-- ASSIGNMENT --
Counting only the lines below that contain the word "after", what is the total? Give it with no other words.

-- Data records --
_ _ _ _ _ _ _

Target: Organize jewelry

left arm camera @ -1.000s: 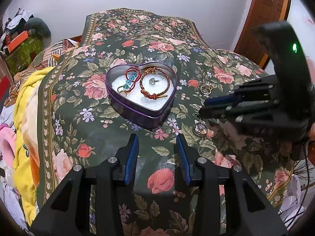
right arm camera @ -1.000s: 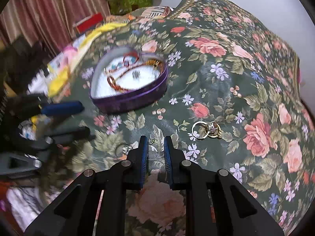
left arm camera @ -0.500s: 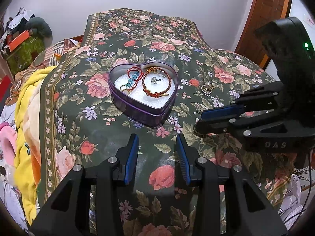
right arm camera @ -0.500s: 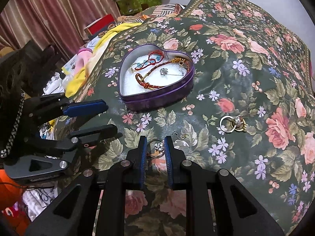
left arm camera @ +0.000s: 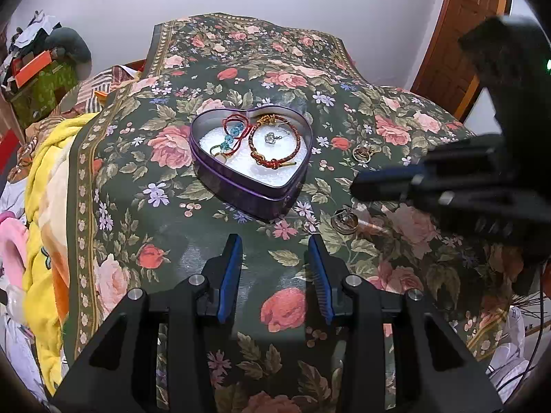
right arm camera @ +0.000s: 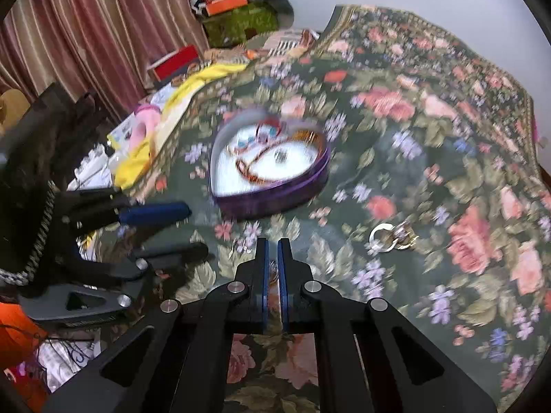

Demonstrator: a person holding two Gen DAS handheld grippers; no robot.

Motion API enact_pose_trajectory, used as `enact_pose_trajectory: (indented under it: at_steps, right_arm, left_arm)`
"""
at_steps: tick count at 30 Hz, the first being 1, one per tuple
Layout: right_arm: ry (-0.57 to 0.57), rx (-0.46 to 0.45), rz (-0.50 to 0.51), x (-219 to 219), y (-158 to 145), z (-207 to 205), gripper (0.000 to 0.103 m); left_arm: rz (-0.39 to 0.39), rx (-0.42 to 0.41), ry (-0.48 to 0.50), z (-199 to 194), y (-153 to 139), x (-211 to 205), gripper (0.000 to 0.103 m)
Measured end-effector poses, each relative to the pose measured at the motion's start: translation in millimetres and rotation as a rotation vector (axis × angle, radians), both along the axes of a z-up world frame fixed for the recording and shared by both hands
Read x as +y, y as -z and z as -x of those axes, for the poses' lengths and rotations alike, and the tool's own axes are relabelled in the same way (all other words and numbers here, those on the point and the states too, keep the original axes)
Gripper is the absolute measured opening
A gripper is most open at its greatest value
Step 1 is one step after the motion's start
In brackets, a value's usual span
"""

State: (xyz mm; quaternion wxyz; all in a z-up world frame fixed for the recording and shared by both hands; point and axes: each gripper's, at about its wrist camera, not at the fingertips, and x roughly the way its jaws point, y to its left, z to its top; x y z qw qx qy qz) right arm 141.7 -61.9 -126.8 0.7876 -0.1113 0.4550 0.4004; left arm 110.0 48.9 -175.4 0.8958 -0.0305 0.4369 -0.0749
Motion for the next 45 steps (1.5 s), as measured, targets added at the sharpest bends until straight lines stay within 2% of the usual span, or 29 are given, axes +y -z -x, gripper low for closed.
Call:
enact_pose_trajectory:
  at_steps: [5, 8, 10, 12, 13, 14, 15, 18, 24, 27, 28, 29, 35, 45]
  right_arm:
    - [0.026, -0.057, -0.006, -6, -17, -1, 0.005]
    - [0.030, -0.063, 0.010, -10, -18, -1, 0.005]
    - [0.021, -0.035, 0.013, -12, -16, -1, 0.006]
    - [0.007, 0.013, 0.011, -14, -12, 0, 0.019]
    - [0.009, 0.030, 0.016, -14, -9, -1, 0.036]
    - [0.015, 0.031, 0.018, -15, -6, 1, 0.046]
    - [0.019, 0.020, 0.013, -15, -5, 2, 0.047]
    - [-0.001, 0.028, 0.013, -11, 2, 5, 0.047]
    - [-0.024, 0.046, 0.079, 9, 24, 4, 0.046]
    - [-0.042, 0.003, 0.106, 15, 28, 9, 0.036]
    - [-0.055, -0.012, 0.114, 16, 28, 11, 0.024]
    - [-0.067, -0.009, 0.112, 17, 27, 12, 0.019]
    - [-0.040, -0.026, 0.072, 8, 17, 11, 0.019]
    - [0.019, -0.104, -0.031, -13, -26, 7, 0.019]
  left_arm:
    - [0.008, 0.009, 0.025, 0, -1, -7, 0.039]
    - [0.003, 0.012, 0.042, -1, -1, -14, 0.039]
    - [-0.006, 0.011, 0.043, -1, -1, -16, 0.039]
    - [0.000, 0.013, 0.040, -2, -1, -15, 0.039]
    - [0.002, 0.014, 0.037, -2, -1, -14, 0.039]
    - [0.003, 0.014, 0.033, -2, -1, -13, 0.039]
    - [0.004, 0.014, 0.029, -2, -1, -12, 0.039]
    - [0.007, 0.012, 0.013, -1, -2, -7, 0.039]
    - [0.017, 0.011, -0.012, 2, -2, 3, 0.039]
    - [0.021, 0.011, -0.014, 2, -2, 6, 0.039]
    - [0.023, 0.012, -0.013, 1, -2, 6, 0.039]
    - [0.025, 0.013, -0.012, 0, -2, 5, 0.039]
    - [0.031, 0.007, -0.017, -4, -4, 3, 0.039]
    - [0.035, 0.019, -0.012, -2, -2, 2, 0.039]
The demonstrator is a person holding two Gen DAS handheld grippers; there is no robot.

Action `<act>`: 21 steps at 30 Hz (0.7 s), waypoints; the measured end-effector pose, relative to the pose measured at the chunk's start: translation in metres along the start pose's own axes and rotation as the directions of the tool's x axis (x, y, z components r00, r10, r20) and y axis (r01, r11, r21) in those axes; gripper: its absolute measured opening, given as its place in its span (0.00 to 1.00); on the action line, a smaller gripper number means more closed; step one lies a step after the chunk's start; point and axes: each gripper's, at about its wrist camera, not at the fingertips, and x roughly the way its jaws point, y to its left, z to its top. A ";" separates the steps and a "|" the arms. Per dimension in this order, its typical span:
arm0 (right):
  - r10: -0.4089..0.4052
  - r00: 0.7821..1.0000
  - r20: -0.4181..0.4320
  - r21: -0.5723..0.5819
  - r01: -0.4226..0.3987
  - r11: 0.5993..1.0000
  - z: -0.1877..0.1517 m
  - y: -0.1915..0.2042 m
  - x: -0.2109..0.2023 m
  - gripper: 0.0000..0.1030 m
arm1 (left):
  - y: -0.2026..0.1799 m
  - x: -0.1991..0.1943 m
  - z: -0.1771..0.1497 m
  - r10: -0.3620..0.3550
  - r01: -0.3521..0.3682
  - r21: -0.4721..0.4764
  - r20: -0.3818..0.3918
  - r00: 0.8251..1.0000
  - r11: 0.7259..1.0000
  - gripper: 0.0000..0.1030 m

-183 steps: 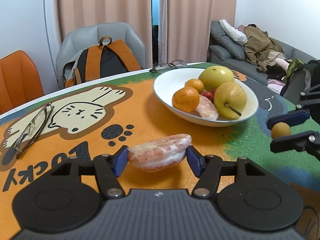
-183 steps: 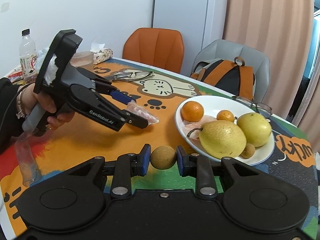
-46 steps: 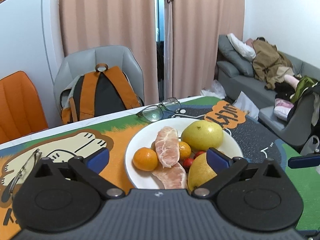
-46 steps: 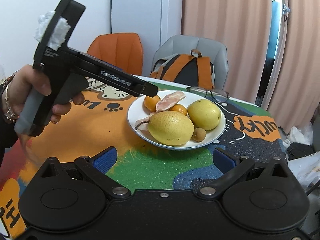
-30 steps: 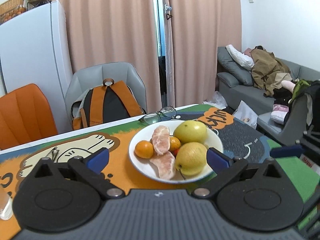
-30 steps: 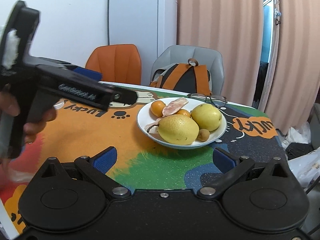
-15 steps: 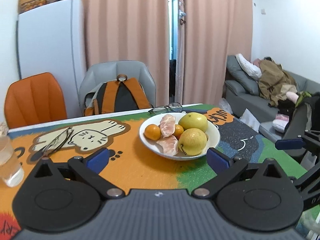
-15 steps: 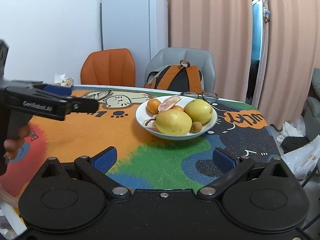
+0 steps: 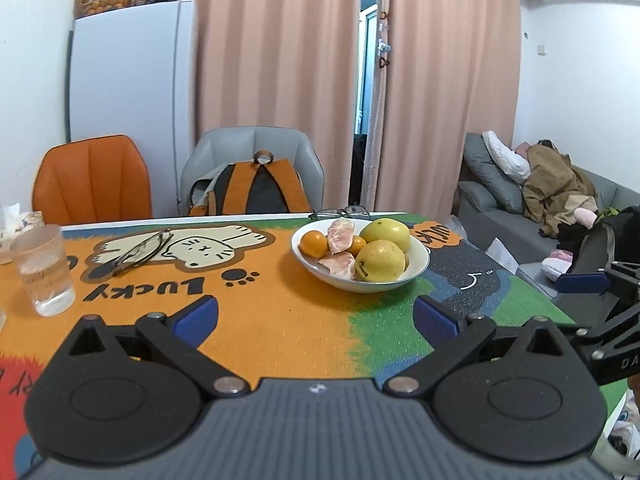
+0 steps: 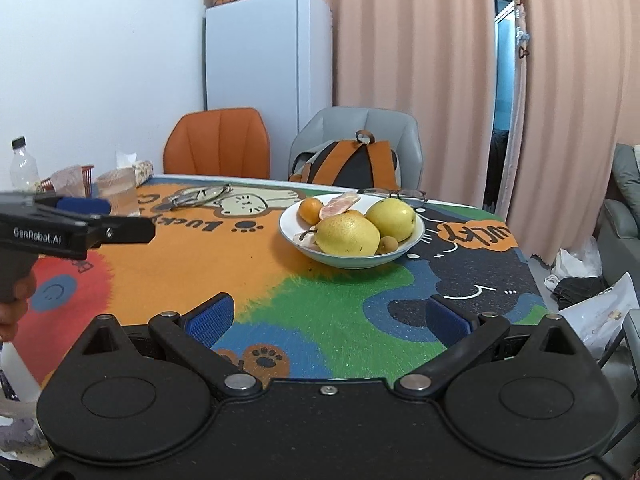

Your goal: Organize fruits

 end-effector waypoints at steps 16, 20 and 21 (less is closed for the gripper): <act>-0.028 0.999 0.015 0.043 0.027 0.999 -0.013 -0.008 -0.023 1.00 | 0.003 -0.040 -0.022 0.023 -0.022 -0.055 0.019 1.000 0.998 1.00; -0.056 0.998 0.027 0.027 0.056 0.998 -0.015 -0.007 -0.025 1.00 | -0.005 -0.041 -0.027 0.005 -0.005 -0.025 0.013 1.000 1.000 1.00; -0.058 0.998 0.027 0.028 0.057 0.998 -0.016 -0.007 -0.026 1.00 | -0.006 -0.041 -0.027 0.005 -0.004 -0.022 0.011 1.000 1.000 1.00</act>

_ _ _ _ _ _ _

-- COMPLETED EXERCISE --
2